“Where did Earth come from?”
“How did life on Earth begin?”
“Why are humans here?”
Children around the ages of 6–12 (what Maria Montessori called the Second Plane of Development) show interest in big questions. In earlier years of childhood, students experience what Montessori called “the absorbent mind,” as they are readily able to absorb information from the surrounding world. In this Second Plane of Development, children shift to “the reasoning mind,” one that must seek out and make meaning of new information. As a result, children at this stage are highly interested in understanding the world around them and their place in it.
Maria Montessori took what she called a “Cosmic” approach to educating children in the Second Plane of Development. Her curriculum aims to provide students a path to follow in seeking out and discovering their own answers to big questions.
As such, Montessori created her “Five Great Lessons” – meaning great in breadth (though we think the quality, too, is pretty great!). Each of these lessons consists of an impressionistic story that provides students with a piece of the “big picture” of how our Earth and life on it came to be. When students encounter this global view of our universe, they can discover the interconnectedness of each piece and the way in which each step was critically important in laying the foundation for what came next. Each lesson aims to spark imagination and interest, and to serve as a springboard in initiating student exploration and discovery. Student work that comes from these lessons often involves diving into many areas of the curriculum, including science, history, geography, math and language.

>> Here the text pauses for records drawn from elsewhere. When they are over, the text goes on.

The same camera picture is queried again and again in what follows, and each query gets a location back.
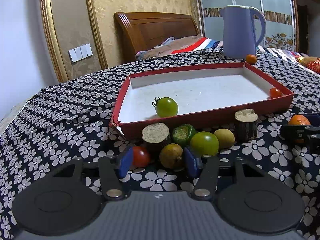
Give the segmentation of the orange mandarin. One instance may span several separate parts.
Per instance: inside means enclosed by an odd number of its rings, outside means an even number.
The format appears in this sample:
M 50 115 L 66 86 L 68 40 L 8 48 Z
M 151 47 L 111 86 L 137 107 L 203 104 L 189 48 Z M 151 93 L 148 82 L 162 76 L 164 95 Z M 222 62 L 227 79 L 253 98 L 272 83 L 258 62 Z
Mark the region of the orange mandarin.
M 296 114 L 289 120 L 289 125 L 311 125 L 310 121 L 303 115 Z

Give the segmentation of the small red cherry tomato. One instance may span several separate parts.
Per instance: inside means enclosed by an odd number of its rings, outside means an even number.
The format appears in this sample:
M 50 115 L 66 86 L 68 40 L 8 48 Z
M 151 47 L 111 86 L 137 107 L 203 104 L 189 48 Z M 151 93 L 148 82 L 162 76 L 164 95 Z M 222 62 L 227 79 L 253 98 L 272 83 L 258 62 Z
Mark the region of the small red cherry tomato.
M 281 92 L 279 89 L 273 87 L 273 88 L 271 88 L 271 89 L 269 90 L 269 96 L 270 96 L 271 99 L 273 99 L 273 98 L 279 98 L 279 97 L 282 96 L 282 92 Z

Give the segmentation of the striped folded blanket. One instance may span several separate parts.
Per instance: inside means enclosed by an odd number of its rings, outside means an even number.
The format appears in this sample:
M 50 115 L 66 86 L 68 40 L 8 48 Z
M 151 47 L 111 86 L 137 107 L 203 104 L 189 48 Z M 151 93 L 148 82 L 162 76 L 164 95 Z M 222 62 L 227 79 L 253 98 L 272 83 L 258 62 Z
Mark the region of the striped folded blanket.
M 174 37 L 170 37 L 166 39 L 163 43 L 153 47 L 152 49 L 139 51 L 135 55 L 135 59 L 146 60 L 153 57 L 174 55 L 179 53 L 222 46 L 222 41 L 212 40 L 211 38 L 203 37 L 201 35 L 187 36 L 177 39 L 174 39 Z

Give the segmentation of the blue plastic pitcher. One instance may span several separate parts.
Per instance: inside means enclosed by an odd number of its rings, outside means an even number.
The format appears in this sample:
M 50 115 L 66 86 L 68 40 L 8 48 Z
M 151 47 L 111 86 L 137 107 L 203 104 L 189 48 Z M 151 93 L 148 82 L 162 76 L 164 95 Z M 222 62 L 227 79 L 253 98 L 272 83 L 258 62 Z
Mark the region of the blue plastic pitcher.
M 245 59 L 246 55 L 255 55 L 257 46 L 266 35 L 266 19 L 255 7 L 227 5 L 220 10 L 223 18 L 223 54 L 233 59 Z M 261 24 L 261 34 L 255 34 L 254 17 Z

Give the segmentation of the white wall switch panel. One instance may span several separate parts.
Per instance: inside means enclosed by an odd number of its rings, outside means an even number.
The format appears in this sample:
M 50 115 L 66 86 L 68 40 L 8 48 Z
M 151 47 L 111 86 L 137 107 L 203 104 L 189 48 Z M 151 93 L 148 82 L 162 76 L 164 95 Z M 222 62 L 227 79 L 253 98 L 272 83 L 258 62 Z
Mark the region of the white wall switch panel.
M 91 45 L 84 44 L 68 51 L 71 63 L 76 63 L 93 55 Z

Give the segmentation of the large green tomato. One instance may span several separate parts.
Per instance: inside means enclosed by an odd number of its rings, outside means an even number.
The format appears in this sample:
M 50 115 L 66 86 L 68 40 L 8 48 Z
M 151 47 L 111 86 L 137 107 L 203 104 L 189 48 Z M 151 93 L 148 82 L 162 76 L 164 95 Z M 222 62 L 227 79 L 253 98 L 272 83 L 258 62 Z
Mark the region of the large green tomato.
M 216 156 L 219 152 L 219 141 L 210 132 L 198 132 L 190 140 L 190 149 L 198 156 Z

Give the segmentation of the dark sugarcane piece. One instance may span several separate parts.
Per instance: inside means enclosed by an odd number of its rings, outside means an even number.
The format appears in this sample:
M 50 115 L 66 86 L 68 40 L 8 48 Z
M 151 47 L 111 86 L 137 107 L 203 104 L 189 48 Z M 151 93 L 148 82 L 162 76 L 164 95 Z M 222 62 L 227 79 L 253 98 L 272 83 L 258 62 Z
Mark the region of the dark sugarcane piece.
M 254 140 L 257 137 L 258 115 L 253 109 L 242 109 L 235 113 L 234 135 L 238 143 Z
M 162 122 L 150 124 L 142 130 L 142 139 L 152 154 L 159 154 L 170 144 L 170 129 Z

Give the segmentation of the green pepper piece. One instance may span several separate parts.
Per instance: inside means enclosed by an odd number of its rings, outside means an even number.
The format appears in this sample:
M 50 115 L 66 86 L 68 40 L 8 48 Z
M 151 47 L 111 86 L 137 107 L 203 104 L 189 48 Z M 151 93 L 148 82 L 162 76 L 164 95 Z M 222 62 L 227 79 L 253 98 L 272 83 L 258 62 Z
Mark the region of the green pepper piece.
M 172 142 L 184 147 L 188 145 L 192 137 L 197 133 L 196 129 L 190 124 L 183 124 L 172 130 Z

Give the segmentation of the red shallow tray box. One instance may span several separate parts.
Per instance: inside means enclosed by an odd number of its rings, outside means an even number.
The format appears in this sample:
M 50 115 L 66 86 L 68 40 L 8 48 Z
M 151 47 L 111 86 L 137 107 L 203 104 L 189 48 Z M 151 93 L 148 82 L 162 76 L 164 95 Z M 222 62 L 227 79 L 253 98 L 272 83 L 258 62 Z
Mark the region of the red shallow tray box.
M 281 97 L 270 98 L 273 87 Z M 109 125 L 127 140 L 140 137 L 146 126 L 156 122 L 199 129 L 233 122 L 235 112 L 242 109 L 253 109 L 257 115 L 285 111 L 293 96 L 290 89 L 246 62 L 151 70 L 125 79 Z M 178 114 L 160 118 L 152 106 L 155 97 L 174 99 Z

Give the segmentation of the small orange behind tray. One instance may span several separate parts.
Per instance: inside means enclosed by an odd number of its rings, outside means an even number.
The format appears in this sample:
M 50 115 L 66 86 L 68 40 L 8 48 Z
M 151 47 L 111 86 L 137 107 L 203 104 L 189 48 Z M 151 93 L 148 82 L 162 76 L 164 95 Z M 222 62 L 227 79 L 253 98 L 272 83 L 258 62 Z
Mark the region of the small orange behind tray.
M 255 65 L 257 62 L 257 57 L 252 54 L 246 55 L 246 62 L 251 65 Z

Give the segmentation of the floral black white tablecloth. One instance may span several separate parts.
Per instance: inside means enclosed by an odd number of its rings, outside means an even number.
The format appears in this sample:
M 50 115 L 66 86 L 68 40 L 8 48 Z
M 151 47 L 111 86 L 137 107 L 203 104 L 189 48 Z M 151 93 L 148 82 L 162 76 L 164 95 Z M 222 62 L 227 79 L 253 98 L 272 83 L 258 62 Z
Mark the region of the floral black white tablecloth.
M 136 61 L 40 90 L 1 135 L 1 239 L 18 234 L 12 202 L 33 182 L 74 157 L 92 162 L 140 145 L 109 126 L 128 75 L 228 61 L 221 48 L 209 48 Z M 278 134 L 294 114 L 319 111 L 319 76 L 268 49 L 257 52 L 255 66 L 293 91 L 293 102 L 285 112 L 260 116 L 257 138 L 223 150 L 220 158 L 249 159 L 296 190 L 306 205 L 298 232 L 306 239 L 319 239 L 319 154 L 288 145 Z

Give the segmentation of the wooden bed headboard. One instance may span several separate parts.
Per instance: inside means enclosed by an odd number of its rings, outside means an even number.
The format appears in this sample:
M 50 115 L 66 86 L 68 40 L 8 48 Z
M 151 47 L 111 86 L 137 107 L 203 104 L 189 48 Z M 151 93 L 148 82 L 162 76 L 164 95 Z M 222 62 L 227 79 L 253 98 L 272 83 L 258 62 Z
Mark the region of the wooden bed headboard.
M 167 38 L 200 33 L 192 16 L 185 14 L 116 12 L 113 16 L 125 63 L 135 61 L 139 51 L 150 50 Z

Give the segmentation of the green tomato with stem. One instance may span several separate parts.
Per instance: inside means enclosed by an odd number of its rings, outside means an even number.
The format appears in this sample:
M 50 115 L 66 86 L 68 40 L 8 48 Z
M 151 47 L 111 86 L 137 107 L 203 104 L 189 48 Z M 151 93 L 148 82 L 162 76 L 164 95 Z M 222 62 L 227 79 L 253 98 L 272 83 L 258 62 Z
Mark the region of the green tomato with stem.
M 152 106 L 155 107 L 156 114 L 160 118 L 176 116 L 178 114 L 178 104 L 169 97 L 155 97 Z

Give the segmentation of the yellow-brown longan fruit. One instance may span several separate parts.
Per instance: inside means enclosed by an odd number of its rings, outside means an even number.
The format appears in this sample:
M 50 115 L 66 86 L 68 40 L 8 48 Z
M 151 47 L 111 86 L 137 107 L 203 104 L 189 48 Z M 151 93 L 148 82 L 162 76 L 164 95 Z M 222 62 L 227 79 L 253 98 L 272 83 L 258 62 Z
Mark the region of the yellow-brown longan fruit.
M 229 148 L 235 143 L 235 136 L 232 131 L 226 128 L 218 129 L 214 132 L 214 135 L 219 141 L 219 148 Z

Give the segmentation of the olive-brown longan fruit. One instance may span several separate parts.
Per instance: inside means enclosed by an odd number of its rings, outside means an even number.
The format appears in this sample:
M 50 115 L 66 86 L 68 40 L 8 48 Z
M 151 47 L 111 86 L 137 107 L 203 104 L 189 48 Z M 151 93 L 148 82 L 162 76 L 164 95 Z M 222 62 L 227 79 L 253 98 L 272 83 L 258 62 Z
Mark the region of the olive-brown longan fruit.
M 159 161 L 165 168 L 175 169 L 181 165 L 183 149 L 178 144 L 168 144 L 160 154 Z

The Five Great Lessons are presented in the following order:
The Coming of the Universe – through experiments, demonstrations and storytelling, this creation story gives students an impression of the formation of the universe and our planet, and lays the foundation for study of physics, chemistry, astronomy, geography and geology.
The Coming of Life – through guided exploration of the Time Line of Life, this story explains the coming and evolution of life on our planet, and emphasizes the diversity of life and interconnectedness of all of the organisms on Earth. This lesson begins a study of biology – botany, zoology, ecosystems, and microorganisms.
The Coming of Humans – through a timeline, story and visual aids, students explore the way in which the qualities that make humans unique have helped them advance as a species from their early beginnings. Students discover the ways in which humans have met their fundamental needs – for nutrition, shelter, transportation, clothing, defense, culture and communication, and how this has impacted the development of civilizations. This sparks work related to history, cultures, social studies and geography.
The Story of Writing – through a story and visual aids, students learn the way in which written expression has developed from prehistory to modern day, and discover the important role written communication plays in helping humans to connect and progress. It also leads to study of reading, writing, languages and history.
The Story of Numbers – similar to The Story of Writing, this lesson uses stories and visual aids to present the development of number systems from ancient civilizations to modern society. It sparks deeper exploration of mathematics, geometry, number systems and history.
These lessons, which are truly at the heart of the Montessori Elementary curriculum, are presented each year. This allows students to deepen and broaden their understanding, and pursue their interests as they follow different paths towards new knowledge.